Смутившийся Хват осекся.

– Очень познавательно, – степенно кивнула Алиса. – Спасибо за науку, Михаил. Особенно мне понравилось сравнение с быком. Так и вижу его, идущего по дороге, огромного, важного, пока…

– Тс-с! – Предостерегающее шипение было дополнено красноречивым прикладыванием пальца к губам. – Не время и не место болтать о всяких пустяках.

– Молчу-молчу. Но все же бык…

– Еще одно слово, и я поведу тебя через самые густые заросли, которые нам попадутся по дороге, – предупредил Хват. – Это будет что-то вроде отрезвляющего душа. А потом мы устроим марш-бросок километров эдак на десять. И завтракать будем в ужин, причем не сегодня, а завтра.

– Я больше не буду представлять себе быка, – сказала Алиса голоском маленькой послушной девочки. – Я лучше буду представлять тебя, Миша. Ты идешь по дороге, чинно, благородно…

Вместо того чтобы рассердиться, Хват смешливо фыркнул. Не часто ему встречались девушки, с которыми о чувствовал себя так легко и свободно, и Алиса была одной из них. Нет, не просто одной из них. Самой лучшей.

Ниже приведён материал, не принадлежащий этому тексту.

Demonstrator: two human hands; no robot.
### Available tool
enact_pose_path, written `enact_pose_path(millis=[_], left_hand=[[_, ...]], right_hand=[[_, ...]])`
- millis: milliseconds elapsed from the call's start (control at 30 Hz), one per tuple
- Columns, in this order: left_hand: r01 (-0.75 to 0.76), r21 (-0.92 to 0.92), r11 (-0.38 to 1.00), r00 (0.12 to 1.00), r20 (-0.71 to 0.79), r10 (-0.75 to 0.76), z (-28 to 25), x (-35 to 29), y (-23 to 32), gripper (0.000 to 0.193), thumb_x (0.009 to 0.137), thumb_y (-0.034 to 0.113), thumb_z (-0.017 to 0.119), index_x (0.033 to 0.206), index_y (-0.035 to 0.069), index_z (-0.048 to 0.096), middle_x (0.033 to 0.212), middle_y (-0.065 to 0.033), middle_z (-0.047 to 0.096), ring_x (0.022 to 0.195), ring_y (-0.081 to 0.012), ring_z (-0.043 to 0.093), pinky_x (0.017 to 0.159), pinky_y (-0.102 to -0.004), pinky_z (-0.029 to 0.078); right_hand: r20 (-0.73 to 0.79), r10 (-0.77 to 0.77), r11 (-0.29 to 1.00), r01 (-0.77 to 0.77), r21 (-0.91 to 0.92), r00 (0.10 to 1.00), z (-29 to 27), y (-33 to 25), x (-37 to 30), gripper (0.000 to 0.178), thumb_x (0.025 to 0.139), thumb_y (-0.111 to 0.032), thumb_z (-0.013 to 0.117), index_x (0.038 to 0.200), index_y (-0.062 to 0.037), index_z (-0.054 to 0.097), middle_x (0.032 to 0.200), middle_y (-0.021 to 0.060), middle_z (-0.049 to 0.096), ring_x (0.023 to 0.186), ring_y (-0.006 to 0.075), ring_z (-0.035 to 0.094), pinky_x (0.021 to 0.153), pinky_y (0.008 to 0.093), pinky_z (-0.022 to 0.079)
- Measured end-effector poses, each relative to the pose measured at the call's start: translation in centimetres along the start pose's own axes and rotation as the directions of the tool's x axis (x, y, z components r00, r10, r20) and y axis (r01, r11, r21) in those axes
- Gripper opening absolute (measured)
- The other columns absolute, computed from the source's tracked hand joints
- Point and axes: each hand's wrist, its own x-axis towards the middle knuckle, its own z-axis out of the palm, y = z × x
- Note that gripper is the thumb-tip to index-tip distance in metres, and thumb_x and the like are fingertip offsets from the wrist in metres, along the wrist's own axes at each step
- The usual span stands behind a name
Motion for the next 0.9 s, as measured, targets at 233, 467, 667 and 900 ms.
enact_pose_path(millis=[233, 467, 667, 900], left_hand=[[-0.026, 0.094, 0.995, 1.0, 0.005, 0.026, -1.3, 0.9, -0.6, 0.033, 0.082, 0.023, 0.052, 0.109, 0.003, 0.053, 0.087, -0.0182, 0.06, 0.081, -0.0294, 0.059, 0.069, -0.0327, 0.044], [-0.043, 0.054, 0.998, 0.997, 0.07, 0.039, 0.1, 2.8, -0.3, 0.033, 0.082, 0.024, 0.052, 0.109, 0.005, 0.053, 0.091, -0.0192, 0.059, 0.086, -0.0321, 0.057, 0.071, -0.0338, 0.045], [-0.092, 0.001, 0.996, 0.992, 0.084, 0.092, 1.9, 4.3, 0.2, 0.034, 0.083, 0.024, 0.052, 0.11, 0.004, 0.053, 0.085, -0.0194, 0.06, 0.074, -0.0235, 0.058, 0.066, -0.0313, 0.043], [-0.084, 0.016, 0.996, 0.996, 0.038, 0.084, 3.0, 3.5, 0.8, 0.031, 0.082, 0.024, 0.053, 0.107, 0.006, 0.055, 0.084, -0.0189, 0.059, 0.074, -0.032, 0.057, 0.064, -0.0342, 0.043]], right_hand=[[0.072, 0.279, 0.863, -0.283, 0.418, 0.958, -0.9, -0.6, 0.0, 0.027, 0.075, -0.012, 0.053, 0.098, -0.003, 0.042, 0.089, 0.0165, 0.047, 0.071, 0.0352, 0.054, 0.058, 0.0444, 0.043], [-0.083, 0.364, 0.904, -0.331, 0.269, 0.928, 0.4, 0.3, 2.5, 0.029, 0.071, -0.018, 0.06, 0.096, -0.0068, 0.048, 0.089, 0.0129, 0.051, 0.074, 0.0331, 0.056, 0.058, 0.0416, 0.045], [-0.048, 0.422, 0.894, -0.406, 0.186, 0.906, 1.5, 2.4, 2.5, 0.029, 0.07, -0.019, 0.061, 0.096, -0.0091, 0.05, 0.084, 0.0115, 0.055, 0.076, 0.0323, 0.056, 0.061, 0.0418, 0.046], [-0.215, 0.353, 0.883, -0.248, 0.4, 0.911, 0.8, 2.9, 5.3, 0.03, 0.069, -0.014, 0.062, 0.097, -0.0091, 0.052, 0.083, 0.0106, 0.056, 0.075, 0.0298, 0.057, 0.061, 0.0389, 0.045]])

Переход через залитую лунным светом равнину производился короткими перебежками. Припадая к влажным валунам, Хват косился на во всем подражающую ему Алису и думал, что они могли бы быть отличной парой. А совершая очередной рывок, он не на секунду не забывал о том, что она рядом, и невольно подлаживался к ее манере бега. Довольно странное занятие для спецназовца, находящегося на вражеской территории.

– Здесь остаемся, – сказал Хват, когда они достигли скалистой гряды и, пройдя около полукилометра на север, наткнулись на удобную во всех отношениях расселину. – Там должно быть сухо. – Он указал на каменистый козырек, напоминающий обломок гигантской пемзы. – Ложись спать.

– Светает, – тихо сказала Алиса, оставшись рядом. – Сто лет не видела утреннюю зарю. Жалко пропускать.

Хват хотел напомнить ей о необходимости полноценного отдыха, но вместо этого смущенно кашлянул и признался:

– Мне тоже.

– Сейчас тут тишь да гладь да божья благодать, – задумчиво промолвила Алиса, подпирая кулаком подбородок. – А скоро будет война. Стрельба, взрывы, черный-черный дым в небе…

– Как ты догадалась? – спросил Хват.